━━━━━ Exercise data ━━━━━

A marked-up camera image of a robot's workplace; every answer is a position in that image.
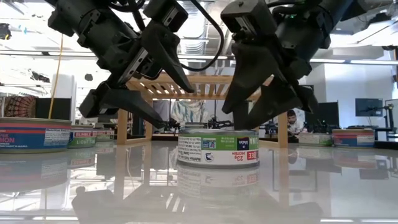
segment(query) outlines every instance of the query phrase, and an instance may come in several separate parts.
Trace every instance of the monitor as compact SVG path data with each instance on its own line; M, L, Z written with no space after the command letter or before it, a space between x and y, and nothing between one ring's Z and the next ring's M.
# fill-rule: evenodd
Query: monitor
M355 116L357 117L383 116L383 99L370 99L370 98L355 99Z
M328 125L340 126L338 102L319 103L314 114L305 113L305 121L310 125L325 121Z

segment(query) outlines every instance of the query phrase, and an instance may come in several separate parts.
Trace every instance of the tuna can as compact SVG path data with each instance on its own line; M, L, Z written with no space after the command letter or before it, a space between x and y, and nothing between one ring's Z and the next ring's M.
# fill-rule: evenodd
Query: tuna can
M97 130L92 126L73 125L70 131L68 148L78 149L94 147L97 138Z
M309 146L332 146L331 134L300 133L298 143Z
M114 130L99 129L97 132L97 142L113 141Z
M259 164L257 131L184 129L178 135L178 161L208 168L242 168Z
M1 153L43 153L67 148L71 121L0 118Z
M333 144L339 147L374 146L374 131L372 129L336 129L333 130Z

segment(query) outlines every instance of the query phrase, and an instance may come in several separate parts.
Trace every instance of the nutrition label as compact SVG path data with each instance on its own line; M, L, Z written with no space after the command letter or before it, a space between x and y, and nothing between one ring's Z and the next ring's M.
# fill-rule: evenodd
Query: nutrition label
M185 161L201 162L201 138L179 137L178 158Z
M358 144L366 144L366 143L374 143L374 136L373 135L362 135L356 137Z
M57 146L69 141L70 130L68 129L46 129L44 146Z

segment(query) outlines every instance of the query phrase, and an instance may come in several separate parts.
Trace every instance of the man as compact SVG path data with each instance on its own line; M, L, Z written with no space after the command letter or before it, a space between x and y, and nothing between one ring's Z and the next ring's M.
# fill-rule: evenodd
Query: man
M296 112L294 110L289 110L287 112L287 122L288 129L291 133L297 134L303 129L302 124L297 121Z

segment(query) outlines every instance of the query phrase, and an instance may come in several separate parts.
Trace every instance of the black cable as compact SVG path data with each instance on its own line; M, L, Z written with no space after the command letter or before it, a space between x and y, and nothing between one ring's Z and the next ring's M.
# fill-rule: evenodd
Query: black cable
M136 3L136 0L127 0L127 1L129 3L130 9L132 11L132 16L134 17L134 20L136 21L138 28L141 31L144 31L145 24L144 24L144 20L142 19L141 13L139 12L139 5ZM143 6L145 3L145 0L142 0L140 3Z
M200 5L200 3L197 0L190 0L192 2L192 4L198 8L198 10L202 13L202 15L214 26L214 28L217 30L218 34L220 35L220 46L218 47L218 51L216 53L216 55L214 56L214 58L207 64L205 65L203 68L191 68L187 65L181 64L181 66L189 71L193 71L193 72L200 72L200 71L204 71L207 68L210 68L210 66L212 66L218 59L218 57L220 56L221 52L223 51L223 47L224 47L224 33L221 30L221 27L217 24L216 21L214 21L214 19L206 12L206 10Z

━━━━━
━━━━━ Exercise data ━━━━━

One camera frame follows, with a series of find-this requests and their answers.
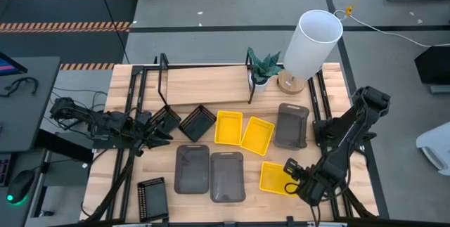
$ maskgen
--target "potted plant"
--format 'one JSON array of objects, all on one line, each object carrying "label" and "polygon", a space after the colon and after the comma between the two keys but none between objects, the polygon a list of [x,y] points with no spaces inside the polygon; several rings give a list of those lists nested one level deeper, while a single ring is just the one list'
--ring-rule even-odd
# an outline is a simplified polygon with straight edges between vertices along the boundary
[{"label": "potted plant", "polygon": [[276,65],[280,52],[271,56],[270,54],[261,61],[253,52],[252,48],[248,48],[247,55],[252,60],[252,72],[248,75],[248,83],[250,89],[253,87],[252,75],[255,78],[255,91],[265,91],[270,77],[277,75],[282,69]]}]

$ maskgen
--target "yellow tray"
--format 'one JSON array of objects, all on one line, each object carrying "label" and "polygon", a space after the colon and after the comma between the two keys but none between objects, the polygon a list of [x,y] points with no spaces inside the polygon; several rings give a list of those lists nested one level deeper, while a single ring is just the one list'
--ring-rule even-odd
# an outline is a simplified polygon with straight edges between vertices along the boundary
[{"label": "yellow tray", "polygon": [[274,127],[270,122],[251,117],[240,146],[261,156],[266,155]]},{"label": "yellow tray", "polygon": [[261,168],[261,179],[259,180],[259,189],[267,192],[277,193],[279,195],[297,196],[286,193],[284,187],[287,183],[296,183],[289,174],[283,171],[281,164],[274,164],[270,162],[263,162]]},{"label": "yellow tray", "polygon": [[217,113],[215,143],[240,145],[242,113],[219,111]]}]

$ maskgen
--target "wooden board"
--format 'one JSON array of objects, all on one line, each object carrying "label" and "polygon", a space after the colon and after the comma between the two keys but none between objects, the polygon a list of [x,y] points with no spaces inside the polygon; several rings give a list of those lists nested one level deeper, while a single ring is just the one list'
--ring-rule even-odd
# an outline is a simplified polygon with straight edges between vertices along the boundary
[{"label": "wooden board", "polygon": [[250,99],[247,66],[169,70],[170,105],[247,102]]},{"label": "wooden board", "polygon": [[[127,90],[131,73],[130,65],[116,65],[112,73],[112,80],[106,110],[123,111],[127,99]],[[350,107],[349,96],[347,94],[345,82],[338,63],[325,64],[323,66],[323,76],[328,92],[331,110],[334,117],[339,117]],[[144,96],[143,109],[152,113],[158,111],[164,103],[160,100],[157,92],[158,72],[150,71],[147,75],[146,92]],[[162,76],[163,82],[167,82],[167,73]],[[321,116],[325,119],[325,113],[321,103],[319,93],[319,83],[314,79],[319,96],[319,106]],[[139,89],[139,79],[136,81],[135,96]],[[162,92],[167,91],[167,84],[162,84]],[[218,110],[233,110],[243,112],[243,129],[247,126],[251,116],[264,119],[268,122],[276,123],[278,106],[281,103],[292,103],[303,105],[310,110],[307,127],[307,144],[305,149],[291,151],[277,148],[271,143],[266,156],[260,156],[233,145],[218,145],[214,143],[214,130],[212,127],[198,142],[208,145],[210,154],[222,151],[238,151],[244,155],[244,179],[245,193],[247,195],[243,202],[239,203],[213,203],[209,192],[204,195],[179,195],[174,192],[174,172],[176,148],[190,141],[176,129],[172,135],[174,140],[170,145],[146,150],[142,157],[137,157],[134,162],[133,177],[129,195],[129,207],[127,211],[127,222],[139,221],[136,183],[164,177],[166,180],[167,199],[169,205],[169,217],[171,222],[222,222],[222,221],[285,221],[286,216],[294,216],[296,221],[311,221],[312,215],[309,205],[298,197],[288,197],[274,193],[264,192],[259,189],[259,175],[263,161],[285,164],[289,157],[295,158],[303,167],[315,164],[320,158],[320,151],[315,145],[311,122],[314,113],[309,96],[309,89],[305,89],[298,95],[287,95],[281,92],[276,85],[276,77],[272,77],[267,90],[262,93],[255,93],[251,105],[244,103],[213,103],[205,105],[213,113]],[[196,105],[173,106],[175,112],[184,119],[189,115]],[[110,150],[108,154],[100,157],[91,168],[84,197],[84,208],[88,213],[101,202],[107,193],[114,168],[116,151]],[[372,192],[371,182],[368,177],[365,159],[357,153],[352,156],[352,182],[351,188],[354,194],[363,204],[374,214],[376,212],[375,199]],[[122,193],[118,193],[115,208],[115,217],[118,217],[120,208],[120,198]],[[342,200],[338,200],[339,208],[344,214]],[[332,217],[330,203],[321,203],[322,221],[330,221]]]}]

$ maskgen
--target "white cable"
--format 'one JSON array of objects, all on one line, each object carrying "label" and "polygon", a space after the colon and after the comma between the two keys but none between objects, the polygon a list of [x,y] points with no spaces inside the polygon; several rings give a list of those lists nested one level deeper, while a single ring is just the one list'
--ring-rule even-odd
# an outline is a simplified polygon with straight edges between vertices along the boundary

━━━━━

**Exercise details**
Using the data above, count the lines where "Trace" appears. Reply with the number only.

**Response below**
5